Friday, October 29, 2010

Once More to Pine Hollow

          The end game was me sitting on a dark porch listening to static on a faraway radio station and staring at the dock lights on the other side of the lake. This was Pine Hollow -- now a discarded hulk, not unlike the frosted ice tea glasses you got for a wedding gift and never opened. It all began in 2005 when the tail did not wag the dog -- it possessed the poor animal: Peg and Jenna were buying new bathing suits and I suddenly found myself in a Sea Doo dealership being told by my family "we'll use it a lot." That led to paying twice as much as we wanted on a vacation house because it was closer to boat ramp. At first it was pure glee. If Martin Luther King could have imagined it, this, not children of all color playng together, would have been his dream.

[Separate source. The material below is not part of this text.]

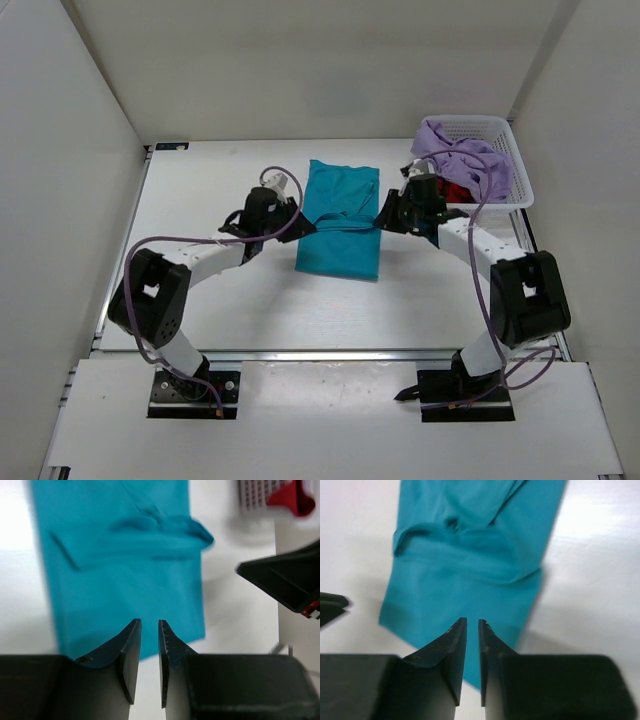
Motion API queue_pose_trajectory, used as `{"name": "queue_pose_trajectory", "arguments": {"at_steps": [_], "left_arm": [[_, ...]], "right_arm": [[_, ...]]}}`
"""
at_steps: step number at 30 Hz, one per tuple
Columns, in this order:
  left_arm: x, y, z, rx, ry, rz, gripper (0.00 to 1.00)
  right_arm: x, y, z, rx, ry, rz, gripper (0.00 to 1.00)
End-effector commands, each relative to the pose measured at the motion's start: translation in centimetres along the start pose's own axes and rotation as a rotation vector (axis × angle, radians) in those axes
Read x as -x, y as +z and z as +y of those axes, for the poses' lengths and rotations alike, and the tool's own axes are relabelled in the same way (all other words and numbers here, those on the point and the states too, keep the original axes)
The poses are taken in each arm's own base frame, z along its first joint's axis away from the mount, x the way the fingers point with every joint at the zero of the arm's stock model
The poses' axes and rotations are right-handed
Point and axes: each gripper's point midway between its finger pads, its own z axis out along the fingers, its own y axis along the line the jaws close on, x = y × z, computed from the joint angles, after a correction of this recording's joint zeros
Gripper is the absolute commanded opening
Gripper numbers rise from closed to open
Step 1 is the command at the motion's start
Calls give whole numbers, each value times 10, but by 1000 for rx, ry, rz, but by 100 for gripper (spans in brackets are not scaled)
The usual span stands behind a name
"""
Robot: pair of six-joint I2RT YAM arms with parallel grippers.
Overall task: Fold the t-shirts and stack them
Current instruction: Fold the folded rectangular tshirt in 1/3 of the way
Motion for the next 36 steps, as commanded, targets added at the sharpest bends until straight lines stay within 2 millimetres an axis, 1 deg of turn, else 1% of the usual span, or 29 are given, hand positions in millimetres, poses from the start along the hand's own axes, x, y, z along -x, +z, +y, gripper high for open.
{"name": "queue_pose_trajectory", "arguments": {"at_steps": [1,2,3,6,7,8,9,10,11,12,13,15,16,17,18,21,23,24,25,26,27,28,29,30,31,32,33,34,36], "left_arm": [[-34,6,-4,-25,6,53,30],[-45,10,4,-16,0,86,29],[-46,12,6,-15,5,86,28],[-71,18,29,55,26,156,26],[-78,16,36,70,24,171,26],[-90,12,45,87,18,193,25],[-98,7,52,98,7,201,25],[-101,1,50,92,7,200,25],[-116,-4,56,99,11,220,25],[-122,-13,62,114,10,220,25],[-131,-18,63,116,20,228,24],[-142,-33,67,119,28,233,24],[-147,-40,64,109,39,233,24],[-159,-47,69,120,40,251,24],[-163,-54,68,109,38,251,24],[-160,-66,64,93,41,222,25],[-146,-73,56,76,45,185,26],[-137,-74,49,65,53,166,28],[-127,-75,41,56,63,140,28],[-120,-77,31,37,78,123,28],[-120,-77,23,20,89,121,29],[-119,-77,10,-16,90,122,29],[-119,-77,4,-31,95,122,28],[-126,-75,-1,-45,95,139,30],[-127,-73,-6,-59,96,132,29],[-133,-70,0,-52,101,139,29],[-138,-67,7,-37,76,155,29],[-141,-67,9,-43,69,160,28],[-150,-65,25,-10,58,177,28]], "right_arm": [[-26,-3,15,36,-23,-1,12],[-44,-1,14,40,-17,40,10],[-51,-2,17,48,-27,57,6],[-90,0,2,-6,-39,131,2],[-93,-1,4,7,-49,138,1],[-101,-2,3,8,-41,145,0],[-115,-4,-3,-4,-41,172,0],[-125,-7,-9,-19,-39,187,0],[-128,-8,-9,-12,-32,191,0],[-139,-12,-13,-16,-30,208,0],[-141,-14,-14,-16,-12,211,1],[-159,-26,-15,7,-2,250,0],[-166,-29,-16,3,5,254,0],[-163,-33,-12,3,-5,241,0],[-164,-37,-9,15,-5,246,0],[-143,-44,6,30,-43,201,2],[-128,-48,18,44,-66,171,2],[-116,-50,31,68,-84,145,2],[-112,-47,38,84,-113,139,3],[-106,-44,49,107,-125,128,3],[-106,-40,55,120,-132,133,2],[-107,-33,65,144,-146,145,1],[-108,-30,74,160,-169,146,0],[-109,-20,75,165,-178,149,0],[-114,-12,84,181,-193,166,0],[-119,-4,91,195,-207,185,0],[-116,0,94,203,-217,177,0],[-120,10,98,201,-228,189,0],[-121,22,104,212,-252,198,0]]}}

Evan, 16, Chad, 13, and Jenna 10, were perfect ages. Our friends came and they brought boats; there were long hot days tubing, skiiing, and wakeboarding, fueled with beer and barbeque and late night bonfires. The grass was brown and so was our skin. But by the middle of the second summer Evan began to spend 18 hours a day with his head pressed on the living room floor in sleep. The rest of the time he sulked around demanding to go home. Chad and Jenna, so enthused with the place at first, now boldly stated their feelings: "Do we have to go there every weekend? We're sick of Pine Hollow." Peg was busy wondering why we didn't spend 5 times more and get a place at a resort. So as I began to wake up alone more and more in Pine Hollow, I began to think of renting it. I announced this to the family and they were relieved they would not have to hear me beg them to go ever again. That was 2007. Grudgingly, now Chad and Jenna have recently said they miss Pine Hollow. I've told them to do what I do: Sit on the porch at home, listen to a battered radio, and imagine the school parking lot lights in the distance to be the dock lights at Pine Hollow.